* **What the task asks**:
What appears from the first line of the data below through the line containing "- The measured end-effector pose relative", both included, should be copied exactly, and nothing else.

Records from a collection
- - - - -
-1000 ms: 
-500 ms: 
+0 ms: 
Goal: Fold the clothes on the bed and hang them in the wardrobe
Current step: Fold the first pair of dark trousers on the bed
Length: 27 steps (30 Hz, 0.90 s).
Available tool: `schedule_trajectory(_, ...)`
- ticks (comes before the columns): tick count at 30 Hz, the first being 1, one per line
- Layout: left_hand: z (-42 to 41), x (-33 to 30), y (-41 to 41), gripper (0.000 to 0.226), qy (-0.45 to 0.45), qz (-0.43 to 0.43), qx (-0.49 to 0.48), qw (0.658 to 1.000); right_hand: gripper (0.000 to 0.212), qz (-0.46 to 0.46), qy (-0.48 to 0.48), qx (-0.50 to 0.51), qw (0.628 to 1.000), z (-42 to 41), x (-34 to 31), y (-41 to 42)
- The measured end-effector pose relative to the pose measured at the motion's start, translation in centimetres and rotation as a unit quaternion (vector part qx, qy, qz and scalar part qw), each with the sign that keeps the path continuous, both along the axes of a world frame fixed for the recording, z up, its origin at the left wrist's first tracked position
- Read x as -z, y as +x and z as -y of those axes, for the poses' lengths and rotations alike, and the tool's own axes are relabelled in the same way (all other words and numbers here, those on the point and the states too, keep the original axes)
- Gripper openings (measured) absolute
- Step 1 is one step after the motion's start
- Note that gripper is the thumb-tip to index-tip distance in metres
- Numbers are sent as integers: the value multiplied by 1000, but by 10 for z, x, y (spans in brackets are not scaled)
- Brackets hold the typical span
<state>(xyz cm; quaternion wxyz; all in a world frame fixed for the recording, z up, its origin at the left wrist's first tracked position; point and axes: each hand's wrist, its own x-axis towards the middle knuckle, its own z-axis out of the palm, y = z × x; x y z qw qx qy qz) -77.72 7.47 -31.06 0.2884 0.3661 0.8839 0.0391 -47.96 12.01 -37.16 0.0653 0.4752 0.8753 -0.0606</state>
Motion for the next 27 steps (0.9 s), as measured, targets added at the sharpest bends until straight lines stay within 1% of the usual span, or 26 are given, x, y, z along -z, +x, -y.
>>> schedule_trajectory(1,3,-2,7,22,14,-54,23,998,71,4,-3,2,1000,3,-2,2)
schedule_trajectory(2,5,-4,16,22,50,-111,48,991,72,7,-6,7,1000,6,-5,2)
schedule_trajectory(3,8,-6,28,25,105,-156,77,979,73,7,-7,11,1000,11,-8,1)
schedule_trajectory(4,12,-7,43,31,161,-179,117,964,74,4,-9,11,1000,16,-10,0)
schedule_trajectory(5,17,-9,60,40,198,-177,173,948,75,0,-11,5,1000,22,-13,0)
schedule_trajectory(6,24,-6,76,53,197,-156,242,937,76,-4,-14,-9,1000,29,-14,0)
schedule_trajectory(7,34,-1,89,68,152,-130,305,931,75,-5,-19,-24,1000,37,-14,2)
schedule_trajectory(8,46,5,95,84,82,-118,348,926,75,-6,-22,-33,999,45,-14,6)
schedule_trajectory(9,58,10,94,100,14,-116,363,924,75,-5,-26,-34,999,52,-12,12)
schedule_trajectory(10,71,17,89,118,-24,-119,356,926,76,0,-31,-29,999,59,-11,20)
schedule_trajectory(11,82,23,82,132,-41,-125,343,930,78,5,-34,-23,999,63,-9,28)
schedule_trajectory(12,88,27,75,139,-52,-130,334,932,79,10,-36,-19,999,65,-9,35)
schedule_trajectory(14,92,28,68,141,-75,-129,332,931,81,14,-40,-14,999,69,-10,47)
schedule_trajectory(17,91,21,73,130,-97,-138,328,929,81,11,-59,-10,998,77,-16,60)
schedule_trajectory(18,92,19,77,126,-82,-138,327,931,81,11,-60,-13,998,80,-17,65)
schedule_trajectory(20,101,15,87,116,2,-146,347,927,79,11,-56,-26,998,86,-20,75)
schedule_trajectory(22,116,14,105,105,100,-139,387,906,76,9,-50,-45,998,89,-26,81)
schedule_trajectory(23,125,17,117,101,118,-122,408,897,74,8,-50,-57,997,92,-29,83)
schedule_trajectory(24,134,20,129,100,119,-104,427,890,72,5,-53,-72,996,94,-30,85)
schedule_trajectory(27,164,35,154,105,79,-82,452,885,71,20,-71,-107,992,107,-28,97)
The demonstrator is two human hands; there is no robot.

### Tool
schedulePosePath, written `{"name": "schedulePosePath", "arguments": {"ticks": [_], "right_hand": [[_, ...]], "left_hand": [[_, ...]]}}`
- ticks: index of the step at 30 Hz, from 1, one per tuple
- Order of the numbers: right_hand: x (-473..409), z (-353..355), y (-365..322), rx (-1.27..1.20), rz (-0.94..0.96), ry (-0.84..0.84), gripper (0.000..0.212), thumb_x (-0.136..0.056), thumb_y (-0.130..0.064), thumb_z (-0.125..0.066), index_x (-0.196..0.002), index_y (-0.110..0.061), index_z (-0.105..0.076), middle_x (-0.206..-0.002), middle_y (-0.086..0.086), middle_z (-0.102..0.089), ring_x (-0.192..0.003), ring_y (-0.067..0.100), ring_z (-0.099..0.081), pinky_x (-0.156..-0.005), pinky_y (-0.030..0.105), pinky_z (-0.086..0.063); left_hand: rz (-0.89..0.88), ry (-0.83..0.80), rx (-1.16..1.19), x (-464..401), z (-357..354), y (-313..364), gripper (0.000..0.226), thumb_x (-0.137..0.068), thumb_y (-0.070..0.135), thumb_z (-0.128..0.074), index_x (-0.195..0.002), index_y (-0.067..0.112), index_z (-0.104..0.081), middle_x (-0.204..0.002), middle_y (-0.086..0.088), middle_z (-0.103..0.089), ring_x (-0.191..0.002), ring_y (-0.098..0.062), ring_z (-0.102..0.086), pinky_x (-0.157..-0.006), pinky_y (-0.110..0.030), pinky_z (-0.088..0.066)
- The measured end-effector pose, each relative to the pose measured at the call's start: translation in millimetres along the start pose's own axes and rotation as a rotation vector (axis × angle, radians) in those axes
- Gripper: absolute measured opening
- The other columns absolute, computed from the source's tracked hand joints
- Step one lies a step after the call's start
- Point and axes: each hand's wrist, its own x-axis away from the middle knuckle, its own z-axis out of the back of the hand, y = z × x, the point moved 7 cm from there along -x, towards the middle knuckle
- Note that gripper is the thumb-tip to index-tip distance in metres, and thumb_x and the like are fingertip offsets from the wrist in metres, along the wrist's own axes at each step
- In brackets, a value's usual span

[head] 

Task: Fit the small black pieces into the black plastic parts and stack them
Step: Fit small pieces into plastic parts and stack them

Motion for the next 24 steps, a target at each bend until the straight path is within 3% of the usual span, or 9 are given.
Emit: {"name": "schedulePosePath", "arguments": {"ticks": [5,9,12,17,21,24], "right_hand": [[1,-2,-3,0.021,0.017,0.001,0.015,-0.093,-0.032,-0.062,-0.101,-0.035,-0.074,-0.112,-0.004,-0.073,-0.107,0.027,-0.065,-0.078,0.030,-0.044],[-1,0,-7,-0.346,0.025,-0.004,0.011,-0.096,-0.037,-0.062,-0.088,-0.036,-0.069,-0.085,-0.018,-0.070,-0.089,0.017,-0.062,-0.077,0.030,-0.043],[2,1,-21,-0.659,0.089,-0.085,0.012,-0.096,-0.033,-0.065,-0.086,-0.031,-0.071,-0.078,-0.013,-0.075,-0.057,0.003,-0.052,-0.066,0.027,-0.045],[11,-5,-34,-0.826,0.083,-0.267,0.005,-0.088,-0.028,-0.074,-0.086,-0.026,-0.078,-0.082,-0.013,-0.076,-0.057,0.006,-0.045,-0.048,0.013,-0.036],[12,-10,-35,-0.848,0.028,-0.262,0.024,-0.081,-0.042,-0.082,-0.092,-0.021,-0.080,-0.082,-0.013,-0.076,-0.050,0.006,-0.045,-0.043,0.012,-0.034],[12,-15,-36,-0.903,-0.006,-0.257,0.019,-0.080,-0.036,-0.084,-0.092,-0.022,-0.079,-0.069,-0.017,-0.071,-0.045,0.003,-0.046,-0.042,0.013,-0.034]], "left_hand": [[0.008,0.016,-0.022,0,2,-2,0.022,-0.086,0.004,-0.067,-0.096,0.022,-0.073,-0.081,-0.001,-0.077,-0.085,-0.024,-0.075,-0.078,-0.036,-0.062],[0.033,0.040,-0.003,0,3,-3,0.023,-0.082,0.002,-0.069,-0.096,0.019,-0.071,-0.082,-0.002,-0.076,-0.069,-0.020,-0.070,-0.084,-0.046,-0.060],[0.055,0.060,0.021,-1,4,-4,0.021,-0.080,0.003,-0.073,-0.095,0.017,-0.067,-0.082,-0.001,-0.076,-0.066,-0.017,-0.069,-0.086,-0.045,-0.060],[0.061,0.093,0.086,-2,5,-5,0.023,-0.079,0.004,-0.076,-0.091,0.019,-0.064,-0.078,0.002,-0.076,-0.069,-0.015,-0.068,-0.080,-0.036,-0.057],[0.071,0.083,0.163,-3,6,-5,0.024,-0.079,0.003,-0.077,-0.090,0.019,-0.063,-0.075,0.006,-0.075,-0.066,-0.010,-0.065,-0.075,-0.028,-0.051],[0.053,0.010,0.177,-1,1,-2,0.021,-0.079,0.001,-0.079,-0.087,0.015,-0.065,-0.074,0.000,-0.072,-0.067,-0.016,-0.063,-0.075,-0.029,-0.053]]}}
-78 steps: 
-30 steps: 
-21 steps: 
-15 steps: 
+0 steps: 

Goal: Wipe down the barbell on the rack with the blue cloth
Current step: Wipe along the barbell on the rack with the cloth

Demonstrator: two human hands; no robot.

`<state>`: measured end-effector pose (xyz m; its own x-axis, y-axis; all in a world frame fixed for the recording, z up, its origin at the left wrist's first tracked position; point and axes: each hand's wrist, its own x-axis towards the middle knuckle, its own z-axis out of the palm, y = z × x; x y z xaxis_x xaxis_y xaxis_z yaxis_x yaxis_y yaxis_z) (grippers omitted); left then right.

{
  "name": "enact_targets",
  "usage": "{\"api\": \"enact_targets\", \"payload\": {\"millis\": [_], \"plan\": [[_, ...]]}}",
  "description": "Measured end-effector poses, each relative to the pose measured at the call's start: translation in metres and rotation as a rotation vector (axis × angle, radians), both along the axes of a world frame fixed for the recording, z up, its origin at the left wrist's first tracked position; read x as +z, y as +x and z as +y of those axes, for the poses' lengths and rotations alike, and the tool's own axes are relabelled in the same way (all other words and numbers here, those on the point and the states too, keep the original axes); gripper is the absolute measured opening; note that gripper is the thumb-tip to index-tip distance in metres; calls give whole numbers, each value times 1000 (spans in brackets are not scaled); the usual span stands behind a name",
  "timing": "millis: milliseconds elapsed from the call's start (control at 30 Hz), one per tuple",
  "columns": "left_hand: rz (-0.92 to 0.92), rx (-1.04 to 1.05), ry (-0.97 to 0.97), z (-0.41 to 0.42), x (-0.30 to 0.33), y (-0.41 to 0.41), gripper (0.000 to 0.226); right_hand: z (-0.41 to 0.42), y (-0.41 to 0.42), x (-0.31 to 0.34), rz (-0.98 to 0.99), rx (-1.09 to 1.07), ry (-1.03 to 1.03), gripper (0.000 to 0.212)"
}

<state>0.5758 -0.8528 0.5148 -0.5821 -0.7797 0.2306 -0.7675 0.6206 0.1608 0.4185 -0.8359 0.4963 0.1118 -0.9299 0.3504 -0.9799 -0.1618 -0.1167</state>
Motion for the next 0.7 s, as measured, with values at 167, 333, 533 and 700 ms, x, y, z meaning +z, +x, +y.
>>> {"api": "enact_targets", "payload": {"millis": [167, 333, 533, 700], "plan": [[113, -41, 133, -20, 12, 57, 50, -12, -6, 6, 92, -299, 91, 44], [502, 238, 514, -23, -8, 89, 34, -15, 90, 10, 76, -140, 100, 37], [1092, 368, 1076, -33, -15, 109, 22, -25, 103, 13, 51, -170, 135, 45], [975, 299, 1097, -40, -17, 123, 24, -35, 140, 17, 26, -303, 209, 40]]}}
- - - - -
* **Exercise response**:
-1000 ms: 
-500 ms: 
+0 ms: 
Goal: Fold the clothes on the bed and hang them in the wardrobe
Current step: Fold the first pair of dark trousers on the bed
Length: 27 steps (30 Hz, 0.90 s).
Available tool: `schedule_trajectory(_, ...)`
- ticks (comes before the columns): tick count at 30 Hz, the first being 1, one per line
- Layout: left_hand: z (-42 to 41), x (-33 to 30), y (-41 to 41), gripper (0.000 to 0.226), qy (-0.45 to 0.45), qz (-0.43 to 0.43), qx (-0.49 to 0.48), qw (0.658 to 1.000); right_hand: gripper (0.000 to 0.212), qz (-0.46 to 0.46), qy (-0.48 to 0.48), qx (-0.50 to 0.51), qw (0.628 to 1.000), z (-42 to 41), x (-34 to 31), y (-41 to 42)
- The measured end-effector pose relative to the pose measured at the motion's start, translation in centimetres and rotation as a unit quaternion (vector part qx, qy, qz and scalar part qw), each with the sign that keeps the path continuous, both along the axes of a world frame fixed for the recording, z up, its origin at the left wrist's first tracked position

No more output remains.